2. The long modifier can be used as twice as long long.

It is used for even larger numbers than long. However, long long-type modifiers can only be used with int. Below is the C++ program to demonstrate the above concept.

Example:

C++

// C++ program to demonstrate
// the long long modifier
#include <iostream>
using namespace std;
 
// Driver Code
int main()
{
    cout << "Size of long long int : " <<
             sizeof(long long int) <<
             " bytes" << endl;
    return 0;
}

                    

Output
Size of long long int : 8 bytes

Various Data Types with Modifiers and Their Size in Bytes

1. Character Data Type (char)

Character datatype only allows signed and unsigned modifiers. When only char is used instead of signed char or unsigned char, this type is known as plain char. When performing numerical computations, it is preferred to utilize signed char or unsigned char instead of plain char.
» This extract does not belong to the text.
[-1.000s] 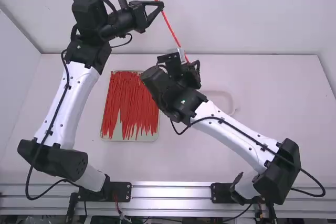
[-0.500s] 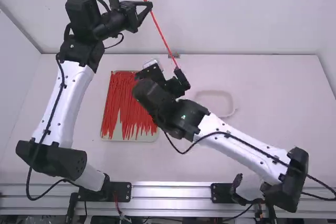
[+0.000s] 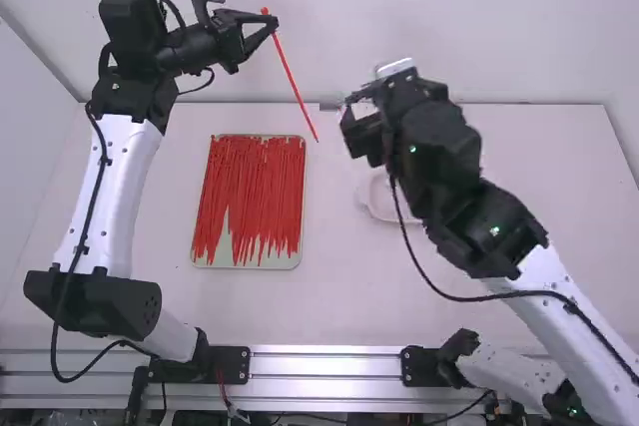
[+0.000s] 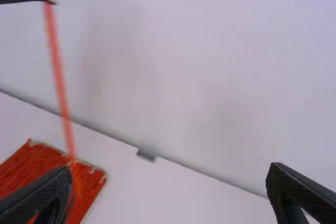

Character values should only be stored as plain char.

S No.

Modifier

Size(in Bytes)

1.

char

1

2.

signed char

1

3.

unsigned char

1

2. Integer Data Type (int)

S No.

Modifier

Size(in Bytes)

1.

int

4

2.

signed int

4

3.

unsigned int

4

4.

short

2

5.

signed short

2

6.

unsigned short

2

7.

long

8

8.

signed long 

8

9.

unsigned long

8

3. Floating Point (float) and Double Precision Floating Point (double)

Double type can be used with the long modifier.

S No.

Modifier

Size(in Bytes)

1.

float

4

2.

double

8

3.

long double

16

Type Qualifiers in C++:

Type qualifiers are used to provide more information about a value while also guaranteeing that the data is used correctly.

  1. const: Objects of type const cannot be altered during execution. Const objects cannot be modified by your program while it is running.
  2. volatile: The modifier volatile tells the compiler that a variable’s value can be changed in ways that are not explicitly defined by the program. The compiler is informed by the modifier volatile that a variable’s value might change in ways that aren’t clearly stated in the program.
  3. restrict: A pointer qualified by restricting is initially the only means by which the object it points to can be accessed. The object restricts links that can only initially be accessed via a pointer qualified by it. Restrict is a new type of qualifier that is only added in C99.